What Makes a Pirate Game?
Making a Pirate Game where Nobody Steals
Pirates of the High Teas didn’t actually have pirates in the early versions of the game. The game was originally called Tea Time and it was just a bunch of bakers trying to make the best afternoon tea while sabotaging the other bakers in the kitchen. But when I was brainstorming about better names with some playtesters, one of them threw out “Pirates of the High Teas.” It was perfect and I fell in love. It explained the light take-that mechanics that were in the game and also, it’s just an awesome name 🙂
Something interesting and unexpected happened though once I took on this new name - I also took on a new theme, specifically PIRATES. I didn’t think deeply about this thematic addition because it’s generally accepted in game design that games are often rethemed and, as mentioned above, I saw an immediate fit. But in retrospect, attaching the game to a theme as broadly popular and long-lived as pirates was bound to have ramifications. As it turns out, the addition of pirates has become one of the biggest design challenges that I’m still working through.
So why have pirates created such a challenge for me? It’s not because they’re busy raiding my game design supplies or stealing my money. The challenge has been that players have a deeply ingrained set of expectations about what a pirate game entails and my game wasn’t meeting those expectations. It took me quite a while to realize that I didn’t clearly understand players’ expectations around a pirate game. I thought having Take That mechanics and some light flavor text would be enough, but it turns out that pirate expectations are more nuanced. And it turned out that I needed to elicit those expectations because, for many folks, this is a deeply tacit understanding that’s hard to articulate. So today I’m sharing what I’ve learned, in hopes that it can help you should you ever decide to make a pirate game.
Honestly, this is my biggest takeaway and the one that’s been the biggest challenge for me. Pirates steal! It’s their occupation and they took to the seas for the primary purpose of stealing your stuff! Given that my game is a Set Collection game, players invariably want to steal cards from other players, either to complete their own set or break up another player’s set.
But I made a design decision early in this project: no stealing. As one of my fellow designers says, something always has to be sacred. My vision has always been that once you get your hands on a card, it belongs to you. I’ve experimented with stealing in a couple of different ways, but always returned to this decision. In my vision, the work of the game is in figuring out what card to take and planning your actions such that you get to take the card before anybody else.

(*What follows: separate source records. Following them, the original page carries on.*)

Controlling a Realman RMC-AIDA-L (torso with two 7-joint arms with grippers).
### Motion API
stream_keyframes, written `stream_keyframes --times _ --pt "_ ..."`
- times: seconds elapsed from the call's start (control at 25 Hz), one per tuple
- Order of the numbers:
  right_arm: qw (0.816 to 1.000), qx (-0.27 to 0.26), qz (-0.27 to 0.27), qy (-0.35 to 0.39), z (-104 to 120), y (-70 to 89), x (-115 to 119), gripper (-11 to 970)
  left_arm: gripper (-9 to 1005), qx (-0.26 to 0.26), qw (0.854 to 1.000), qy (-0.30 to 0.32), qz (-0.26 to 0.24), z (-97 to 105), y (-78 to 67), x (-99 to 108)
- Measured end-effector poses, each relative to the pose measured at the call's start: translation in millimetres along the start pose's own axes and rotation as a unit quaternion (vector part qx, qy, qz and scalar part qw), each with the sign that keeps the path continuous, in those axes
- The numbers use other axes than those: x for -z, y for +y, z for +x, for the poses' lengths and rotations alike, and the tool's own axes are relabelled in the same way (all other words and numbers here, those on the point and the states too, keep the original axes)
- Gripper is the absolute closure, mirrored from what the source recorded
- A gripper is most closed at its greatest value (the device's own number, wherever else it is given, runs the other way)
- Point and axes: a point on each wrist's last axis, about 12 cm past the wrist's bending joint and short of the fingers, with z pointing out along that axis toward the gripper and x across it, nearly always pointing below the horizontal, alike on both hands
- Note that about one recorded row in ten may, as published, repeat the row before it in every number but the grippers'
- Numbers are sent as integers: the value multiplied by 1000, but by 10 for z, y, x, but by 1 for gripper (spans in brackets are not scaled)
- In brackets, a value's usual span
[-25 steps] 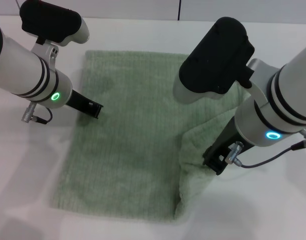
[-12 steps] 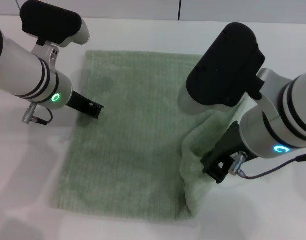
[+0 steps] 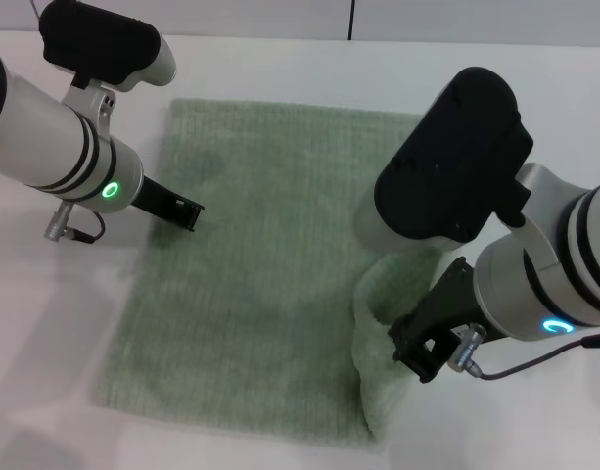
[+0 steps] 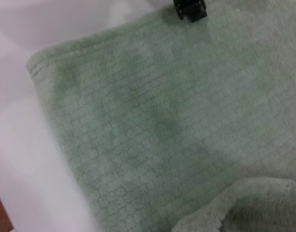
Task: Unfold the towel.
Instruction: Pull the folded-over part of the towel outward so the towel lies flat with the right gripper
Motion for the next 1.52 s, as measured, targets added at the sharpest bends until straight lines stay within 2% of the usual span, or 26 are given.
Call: stream_keyframes --times 0.52,1.08,1.48,1.52 --pt "1000 -6 17 3 119 54 9 915 998 -2 1000 1 0 -3 -12 -3" --pt "999 -22 6 30 290 78 -56 909 998 4 1000 3 1 24 -12 -16" --pt "998 -18 34 46 360 88 -92 905 997 10 1000 3 6 57 -20 -23" --pt "998 -18 35 41 353 89 -73 877 997 9 1000 1 6 50 -22 -14"
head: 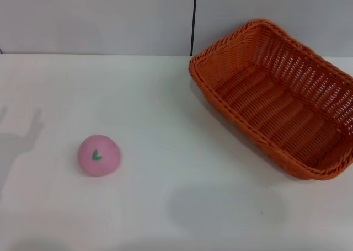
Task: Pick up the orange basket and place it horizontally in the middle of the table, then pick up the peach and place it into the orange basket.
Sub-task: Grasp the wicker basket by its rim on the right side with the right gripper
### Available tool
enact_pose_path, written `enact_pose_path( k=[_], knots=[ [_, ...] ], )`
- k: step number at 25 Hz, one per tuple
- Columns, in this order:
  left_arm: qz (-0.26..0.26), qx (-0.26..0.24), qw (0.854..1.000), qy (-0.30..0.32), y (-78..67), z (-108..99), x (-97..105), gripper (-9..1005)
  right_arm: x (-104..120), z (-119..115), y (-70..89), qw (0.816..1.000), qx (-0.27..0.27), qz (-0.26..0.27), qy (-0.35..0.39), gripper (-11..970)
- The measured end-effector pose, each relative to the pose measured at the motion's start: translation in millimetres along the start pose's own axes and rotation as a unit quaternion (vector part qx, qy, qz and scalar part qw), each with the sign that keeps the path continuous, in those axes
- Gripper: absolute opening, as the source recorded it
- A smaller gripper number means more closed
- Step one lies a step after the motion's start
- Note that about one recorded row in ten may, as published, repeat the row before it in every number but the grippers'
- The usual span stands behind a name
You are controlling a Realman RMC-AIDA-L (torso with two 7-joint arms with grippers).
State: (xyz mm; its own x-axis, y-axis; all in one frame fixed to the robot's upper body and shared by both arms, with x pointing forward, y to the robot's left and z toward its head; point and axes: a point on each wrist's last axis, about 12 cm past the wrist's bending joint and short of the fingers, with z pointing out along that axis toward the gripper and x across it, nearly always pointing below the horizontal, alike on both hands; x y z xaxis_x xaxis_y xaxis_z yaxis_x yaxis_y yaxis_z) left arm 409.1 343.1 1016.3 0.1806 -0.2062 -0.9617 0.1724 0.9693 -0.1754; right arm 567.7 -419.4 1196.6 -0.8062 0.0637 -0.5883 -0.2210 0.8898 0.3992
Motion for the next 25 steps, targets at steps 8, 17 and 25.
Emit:
enact_pose_path(
  k=[8, 17, 25],
  knots=[
    [-0.001, 0.003, 1.000, -0.003, -0.7, 2.1, -0.5, 798, -7.4, 31.0, 1.3, 1.000, -0.005, -0.018, 0.017, 543],
    [-0.002, 0.005, 1.000, -0.003, -1.6, 1.3, -0.4, 799, -13.0, 49.5, 17.4, 0.998, -0.030, -0.058, 0.005, 541],
    [-0.003, 0.002, 1.000, 0.003, -1.8, -0.2, 1.3, 799, -13.0, 77.3, 32.4, 0.996, -0.048, -0.078, 0.006, 539]
  ],
)
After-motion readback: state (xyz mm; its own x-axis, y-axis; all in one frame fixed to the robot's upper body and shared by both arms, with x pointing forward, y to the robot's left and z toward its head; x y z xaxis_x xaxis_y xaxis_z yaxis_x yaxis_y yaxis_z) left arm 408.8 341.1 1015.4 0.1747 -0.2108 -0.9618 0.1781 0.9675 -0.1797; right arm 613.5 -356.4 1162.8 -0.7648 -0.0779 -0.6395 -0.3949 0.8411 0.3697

Despite my goals, stealing has been the number one request/suggestion coming out of playtests. Sometimes I explain that it’s just not what I’m going for and sometimes I just nod and write it down. But it hasn’t changed my mind. So I’ve had to dive deeper into what makes a pirate game, to see if there are other pirate expectations I can meet to give it that swashbuckley feel.
If the players can’t steal, can they at least break the rules? Absolutely. Well, within reason. It is a game after all, not pure chaos. So borrowing from Pirates of the Caribbean, I’ve tried to find ways that the rules can be more like… guidelines. This has been a fun challenge because of the balance element. Too rigid and it doesn’t feel like a pirate. Too loose and the game devolves into an unplayable mess. Overall, I’ve enjoyed finding mechanical ways to let players feel like they’re cheating within the structure of the game.
Fighting was another idea that kept coming up, mostly in the service of stealing. Players really, really want to fight someone else and take their cake. And while I object to stealing (from a player experience perspective in this specific game), I have no problem letting players go head to head on something, with only one emerging as a victor.
With that in mind, I’ve designed and playtested an uncountable number of fighting iterations. And they’ve all fallen flat. My postmortem on these designs uncovered two problems: the stakes and the mechanics.
I found that once I had taken stealing off the table, nothing else felt like it was worth fighting for. Players were willing to go head-to-head for the most valuable resource in the game (the cards) but anything else (turn order, weapons, etc) never seemed to have enough pay-off. That might be a balance issue, but I suspect it had more to do with the other mechanics in the game and how they’re put together.
I also never found a fighting mechanic that fit well with the game. Everything I tried ended up taking time away from the primary Drafting and Set Collection mechanisms. I ended up trying a bunch of things that were essentially auctions (I learned A LOT about auctions in this game, which no longer has an auction in it…). Auctions make for terrible sword fights.
My search for a lightweight fighting mechanic that scratches the pirate itch continues to this day.
Here’s a great example of something pirates do that doesn’t make the usual pirate short-list: smuggling. Smuggling opened a whole new world for me because it has an immediate connection to the afternoon tea theme. Smuggling exotic spices is 100% something a pirate would do, which could then make a dish worth extra points. I’ve riffed a lot on the smuggling idea and I think it’s added a lot to the game.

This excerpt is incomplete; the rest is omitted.